Exercise requirements: All lines from the start of the listing below through the line containing "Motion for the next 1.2" are to be written out again exactly, and no others.

Data shown:
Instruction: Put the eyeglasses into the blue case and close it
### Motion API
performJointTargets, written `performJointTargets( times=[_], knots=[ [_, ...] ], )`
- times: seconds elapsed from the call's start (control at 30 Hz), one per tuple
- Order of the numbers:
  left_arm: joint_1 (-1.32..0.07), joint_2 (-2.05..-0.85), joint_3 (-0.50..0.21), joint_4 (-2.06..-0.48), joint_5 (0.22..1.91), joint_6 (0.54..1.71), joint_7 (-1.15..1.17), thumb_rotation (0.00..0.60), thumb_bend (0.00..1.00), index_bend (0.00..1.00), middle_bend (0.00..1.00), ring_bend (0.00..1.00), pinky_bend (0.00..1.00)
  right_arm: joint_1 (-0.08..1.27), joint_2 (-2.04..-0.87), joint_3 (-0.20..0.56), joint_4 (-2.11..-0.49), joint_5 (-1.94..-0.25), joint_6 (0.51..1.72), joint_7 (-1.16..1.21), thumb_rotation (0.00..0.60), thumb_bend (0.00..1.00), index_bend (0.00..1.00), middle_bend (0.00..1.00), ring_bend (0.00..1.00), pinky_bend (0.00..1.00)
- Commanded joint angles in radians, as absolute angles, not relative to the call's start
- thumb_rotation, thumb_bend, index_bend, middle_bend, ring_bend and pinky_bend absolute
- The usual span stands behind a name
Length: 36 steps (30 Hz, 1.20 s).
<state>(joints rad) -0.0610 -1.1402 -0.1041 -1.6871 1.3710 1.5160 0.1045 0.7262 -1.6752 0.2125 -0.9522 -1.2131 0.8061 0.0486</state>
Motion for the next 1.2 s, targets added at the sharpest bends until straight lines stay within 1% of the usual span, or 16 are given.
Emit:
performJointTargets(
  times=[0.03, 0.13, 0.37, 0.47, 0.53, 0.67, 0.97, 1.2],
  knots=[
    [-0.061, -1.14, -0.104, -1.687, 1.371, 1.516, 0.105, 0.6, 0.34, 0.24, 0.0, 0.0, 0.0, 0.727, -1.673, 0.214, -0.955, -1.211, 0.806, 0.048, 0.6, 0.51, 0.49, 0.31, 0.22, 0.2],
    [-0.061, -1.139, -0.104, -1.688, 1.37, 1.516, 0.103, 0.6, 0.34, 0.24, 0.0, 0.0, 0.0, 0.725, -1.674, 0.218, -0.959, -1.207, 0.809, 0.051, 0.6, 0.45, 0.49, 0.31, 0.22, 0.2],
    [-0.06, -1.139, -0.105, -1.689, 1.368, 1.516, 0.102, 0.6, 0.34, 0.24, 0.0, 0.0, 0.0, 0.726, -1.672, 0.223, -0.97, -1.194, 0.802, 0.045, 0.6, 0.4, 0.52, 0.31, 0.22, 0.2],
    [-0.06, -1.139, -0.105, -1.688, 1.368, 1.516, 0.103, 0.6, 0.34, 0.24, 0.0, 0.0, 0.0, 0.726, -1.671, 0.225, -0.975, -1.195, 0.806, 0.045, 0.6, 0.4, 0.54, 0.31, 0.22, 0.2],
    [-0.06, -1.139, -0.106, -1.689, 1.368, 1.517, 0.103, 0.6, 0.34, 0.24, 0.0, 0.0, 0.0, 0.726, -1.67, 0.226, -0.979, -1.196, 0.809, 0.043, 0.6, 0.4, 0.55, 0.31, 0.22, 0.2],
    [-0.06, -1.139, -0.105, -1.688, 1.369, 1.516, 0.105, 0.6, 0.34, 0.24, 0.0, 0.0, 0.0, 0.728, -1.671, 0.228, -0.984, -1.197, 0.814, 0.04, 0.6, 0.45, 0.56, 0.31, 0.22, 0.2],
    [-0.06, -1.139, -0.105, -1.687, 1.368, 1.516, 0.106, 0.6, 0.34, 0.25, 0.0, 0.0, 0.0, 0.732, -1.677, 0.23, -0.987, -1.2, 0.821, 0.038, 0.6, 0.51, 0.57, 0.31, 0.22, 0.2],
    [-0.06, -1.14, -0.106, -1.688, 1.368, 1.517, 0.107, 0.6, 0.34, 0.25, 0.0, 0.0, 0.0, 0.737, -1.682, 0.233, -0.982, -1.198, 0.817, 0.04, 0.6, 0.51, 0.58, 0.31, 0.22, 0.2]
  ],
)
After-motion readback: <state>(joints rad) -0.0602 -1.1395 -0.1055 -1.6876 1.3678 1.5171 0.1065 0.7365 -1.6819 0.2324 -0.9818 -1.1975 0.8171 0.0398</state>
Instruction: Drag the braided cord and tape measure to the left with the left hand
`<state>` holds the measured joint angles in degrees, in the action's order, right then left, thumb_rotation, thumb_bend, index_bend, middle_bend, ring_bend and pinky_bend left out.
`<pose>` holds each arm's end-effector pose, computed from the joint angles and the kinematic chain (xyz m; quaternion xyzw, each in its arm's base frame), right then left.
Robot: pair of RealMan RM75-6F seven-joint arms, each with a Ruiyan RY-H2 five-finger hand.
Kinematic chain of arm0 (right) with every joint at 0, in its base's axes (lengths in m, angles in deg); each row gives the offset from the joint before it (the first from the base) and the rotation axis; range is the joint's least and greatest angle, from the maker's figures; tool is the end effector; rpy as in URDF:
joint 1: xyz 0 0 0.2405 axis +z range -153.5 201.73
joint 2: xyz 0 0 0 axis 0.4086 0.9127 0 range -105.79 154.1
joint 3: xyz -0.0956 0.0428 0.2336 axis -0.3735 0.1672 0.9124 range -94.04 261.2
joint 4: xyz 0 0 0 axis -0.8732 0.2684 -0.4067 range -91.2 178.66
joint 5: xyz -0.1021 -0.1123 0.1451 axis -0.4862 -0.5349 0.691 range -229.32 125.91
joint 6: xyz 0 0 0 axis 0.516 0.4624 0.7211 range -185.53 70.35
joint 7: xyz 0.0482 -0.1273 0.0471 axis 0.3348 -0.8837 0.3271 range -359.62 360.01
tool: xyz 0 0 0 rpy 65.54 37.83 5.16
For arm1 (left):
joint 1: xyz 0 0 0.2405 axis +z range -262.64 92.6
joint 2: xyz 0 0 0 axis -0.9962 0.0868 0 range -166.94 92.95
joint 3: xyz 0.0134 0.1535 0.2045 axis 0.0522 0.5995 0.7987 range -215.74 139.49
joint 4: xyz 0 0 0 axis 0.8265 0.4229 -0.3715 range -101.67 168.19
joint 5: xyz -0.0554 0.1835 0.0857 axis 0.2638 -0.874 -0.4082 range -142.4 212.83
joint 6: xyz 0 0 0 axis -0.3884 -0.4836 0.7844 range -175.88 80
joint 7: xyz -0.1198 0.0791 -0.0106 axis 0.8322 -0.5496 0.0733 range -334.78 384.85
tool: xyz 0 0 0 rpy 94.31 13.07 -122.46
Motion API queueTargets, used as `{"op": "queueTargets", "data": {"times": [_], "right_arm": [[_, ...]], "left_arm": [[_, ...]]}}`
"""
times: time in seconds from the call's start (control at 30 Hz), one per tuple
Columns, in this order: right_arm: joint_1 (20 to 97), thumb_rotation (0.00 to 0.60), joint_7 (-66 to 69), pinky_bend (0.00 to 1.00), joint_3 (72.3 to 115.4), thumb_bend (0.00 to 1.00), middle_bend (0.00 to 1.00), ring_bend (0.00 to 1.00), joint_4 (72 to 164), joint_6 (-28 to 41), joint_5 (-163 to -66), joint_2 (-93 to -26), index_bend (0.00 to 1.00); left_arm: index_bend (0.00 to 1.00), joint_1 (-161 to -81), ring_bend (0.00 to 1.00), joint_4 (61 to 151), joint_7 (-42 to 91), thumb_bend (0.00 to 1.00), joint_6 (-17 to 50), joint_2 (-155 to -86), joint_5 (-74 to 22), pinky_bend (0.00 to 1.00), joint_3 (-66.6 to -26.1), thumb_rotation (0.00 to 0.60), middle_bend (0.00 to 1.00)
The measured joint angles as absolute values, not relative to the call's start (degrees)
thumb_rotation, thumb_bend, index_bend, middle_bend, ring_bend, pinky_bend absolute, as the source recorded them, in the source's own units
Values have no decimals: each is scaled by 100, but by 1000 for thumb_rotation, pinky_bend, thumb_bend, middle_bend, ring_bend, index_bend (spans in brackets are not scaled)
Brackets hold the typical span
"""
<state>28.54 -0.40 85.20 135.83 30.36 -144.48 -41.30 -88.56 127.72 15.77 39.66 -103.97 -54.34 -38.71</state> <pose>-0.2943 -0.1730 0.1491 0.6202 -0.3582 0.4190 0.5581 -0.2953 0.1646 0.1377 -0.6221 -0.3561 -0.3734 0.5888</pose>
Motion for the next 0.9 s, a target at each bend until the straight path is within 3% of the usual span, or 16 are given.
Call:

Exercise solution:
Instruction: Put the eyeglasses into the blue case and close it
### Motion API
performJointTargets, written `performJointTargets( times=[_], knots=[ [_, ...] ], )`
- times: seconds elapsed from the call's start (control at 30 Hz), one per tuple
- Order of the numbers:
  left_arm: joint_1 (-1.32..0.07), joint_2 (-2.05..-0.85), joint_3 (-0.50..0.21), joint_4 (-2.06..-0.48), joint_5 (0.22..1.91), joint_6 (0.54..1.71), joint_7 (-1.15..1.17), thumb_rotation (0.00..0.60), thumb_bend (0.00..1.00), index_bend (0.00..1.00), middle_bend (0.00..1.00), ring_bend (0.00..1.00), pinky_bend (0.00..1.00)
  right_arm: joint_1 (-0.08..1.27), joint_2 (-2.04..-0.87), joint_3 (-0.20..0.56), joint_4 (-2.11..-0.49), joint_5 (-1.94..-0.25), joint_6 (0.51..1.72), joint_7 (-1.16..1.21), thumb_rotation (0.00..0.60), thumb_bend (0.00..1.00), index_bend (0.00..1.00), middle_bend (0.00..1.00), ring_bend (0.00..1.00), pinky_bend (0.00..1.00)
- Commanded joint angles in radians, as absolute angles, not relative to the call's start
- thumb_rotation, thumb_bend, index_bend, middle_bend, ring_bend and pinky_bend absolute
- The usual span stands behind a name
Length: 36 steps (30 Hz, 1.20 s).
<state>(joints rad) -0.0610 -1.1402 -0.1041 -1.6871 1.3710 1.5160 0.1045 0.7262 -1.6752 0.2125 -0.9522 -1.2131 0.8061 0.0486</state>
Motion for the next 1.2 s, targets added at the sharpest bends until straight lines stay within 1% of the usual span, or 16 are given.

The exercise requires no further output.